» Exercise details
All pictures are to be dropped, and the remaining data set down exactly.

» Data block
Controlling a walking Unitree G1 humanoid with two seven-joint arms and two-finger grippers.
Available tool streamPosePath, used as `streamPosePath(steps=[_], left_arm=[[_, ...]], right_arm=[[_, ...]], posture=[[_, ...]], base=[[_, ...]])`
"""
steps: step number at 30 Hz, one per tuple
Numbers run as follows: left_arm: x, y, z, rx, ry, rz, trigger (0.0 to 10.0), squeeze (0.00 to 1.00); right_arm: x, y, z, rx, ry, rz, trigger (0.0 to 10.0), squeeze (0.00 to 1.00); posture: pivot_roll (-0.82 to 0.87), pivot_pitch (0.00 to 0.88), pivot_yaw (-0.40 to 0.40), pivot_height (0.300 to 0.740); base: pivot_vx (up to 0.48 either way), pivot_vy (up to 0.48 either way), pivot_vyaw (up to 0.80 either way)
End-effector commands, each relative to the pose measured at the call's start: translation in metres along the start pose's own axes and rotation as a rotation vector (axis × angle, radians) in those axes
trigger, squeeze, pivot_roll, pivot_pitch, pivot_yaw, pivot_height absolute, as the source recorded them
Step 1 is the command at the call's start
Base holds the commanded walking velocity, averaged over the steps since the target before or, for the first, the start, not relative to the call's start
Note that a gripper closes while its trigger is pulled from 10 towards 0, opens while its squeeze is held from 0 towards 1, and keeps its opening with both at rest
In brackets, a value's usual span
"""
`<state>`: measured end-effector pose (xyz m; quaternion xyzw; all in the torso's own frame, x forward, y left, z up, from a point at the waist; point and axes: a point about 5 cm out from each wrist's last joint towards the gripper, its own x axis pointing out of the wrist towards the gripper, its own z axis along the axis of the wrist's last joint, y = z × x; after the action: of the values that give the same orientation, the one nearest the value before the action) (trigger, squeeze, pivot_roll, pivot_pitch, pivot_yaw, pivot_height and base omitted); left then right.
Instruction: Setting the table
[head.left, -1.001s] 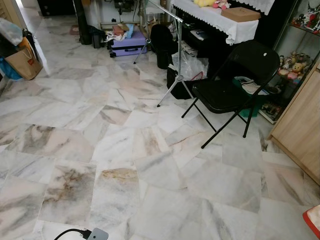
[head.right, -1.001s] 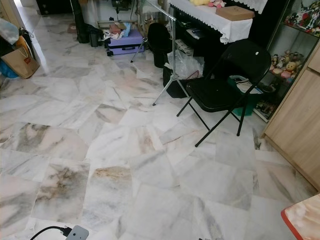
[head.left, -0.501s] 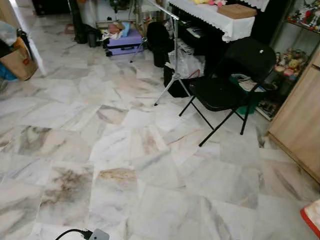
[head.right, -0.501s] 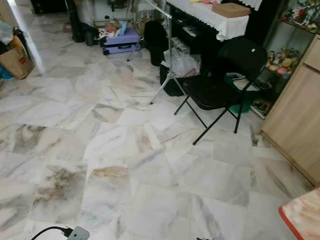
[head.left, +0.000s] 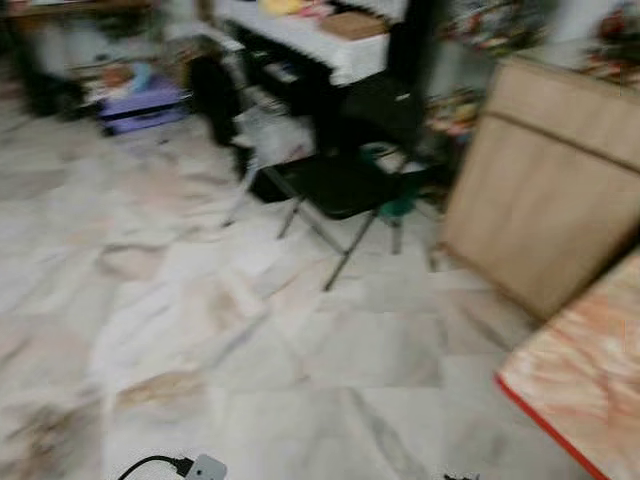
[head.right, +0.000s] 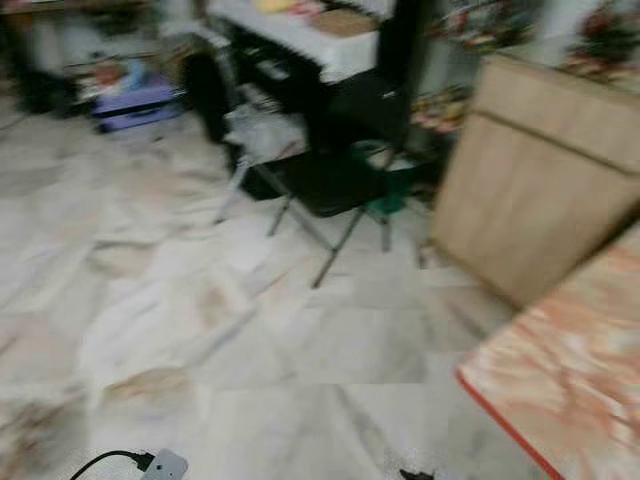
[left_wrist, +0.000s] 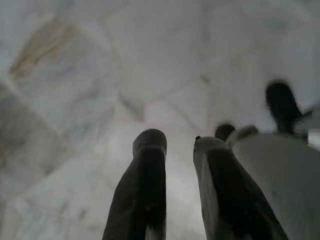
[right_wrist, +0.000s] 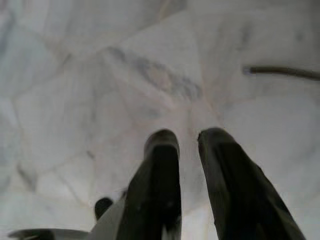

» Answer section
Controlling a walking Unitree G1 humanoid with two seven-joint arms and two-finger grippers.
Available tool streamPosePath, used as `streamPosePath(steps=[_], left_arm=[[_, ...]], right_arm=[[_, ...]], posture=[[_, ...]], base=[[_, ...]])`
"""
steps: step number at 30 Hz, one per tuple
Numbers run as follows: left_arm: x, y, z, rx, ry, rz, trigger (0.0 to 10.0), squeeze (0.00 to 1.00); right_arm: x, y, z, rx, ry, rz, trigger (0.0 to 10.0), squeeze (0.00 to 1.00); posture: pivot_roll (-0.82 to 0.87), pivot_pitch (0.00 to 0.88), pivot_yaw (-0.40 to 0.40), pivot_height (0.300 to 0.740); base: pivot_vx (up to 0.48 either way), pivot_vy (up to 0.48 either way), pivot_vyaw (up to 0.80 either way)
End-effector commands, each relative to the pose measured at the call's start: translation in metres along the start pose's own axes and rotation as a rotation vector (axis × angle, radians) in those axes
trigger, squeeze, pivot_roll, pivot_pitch, pivot_yaw, pivot_height absolute, as the source recorded them
Step 1 is the command at the call's start
Base holds the commanded walking velocity, averaged over the steps since the target before or, for the first, the start, not relative to the call's start
Note that a gripper closes while its trigger is pulled from 10 towards 0, opens while its squeeze is held from 0 towards 1, and keeps its opening with both at rest
In brackets, a value's usual span
"""
`<state>`: measured end-effector pose (xyz m; quaternion xyzw; all in the torso's own frame, x forward, y left, z up, from a point at the waist; point and axes: a point about 5 cm out from each wrist's last joint towards the gripper, its own x axis pointing out of the wrist towards the gripper, its own z axis along the axis of the wrist's last joint, y = z × x; after the action: of the values that give the same orientation, the one nearest the value before the action) (trigger, squeeze, pivot_roll, pivot_pitch, pivot_yaw, pivot_height and base omitted); left then right.
Instruction: Setting the table
[head.left, -1.001s] 
[head.right, -1.001s] 
[head.left, -0.501s] 
[head.right, -0.501s] 
[head.left, +0.000s] 
[head.right, +0.000s] 
[left_wrist, +0.000s] 
[right_wrist, +0.000s] 

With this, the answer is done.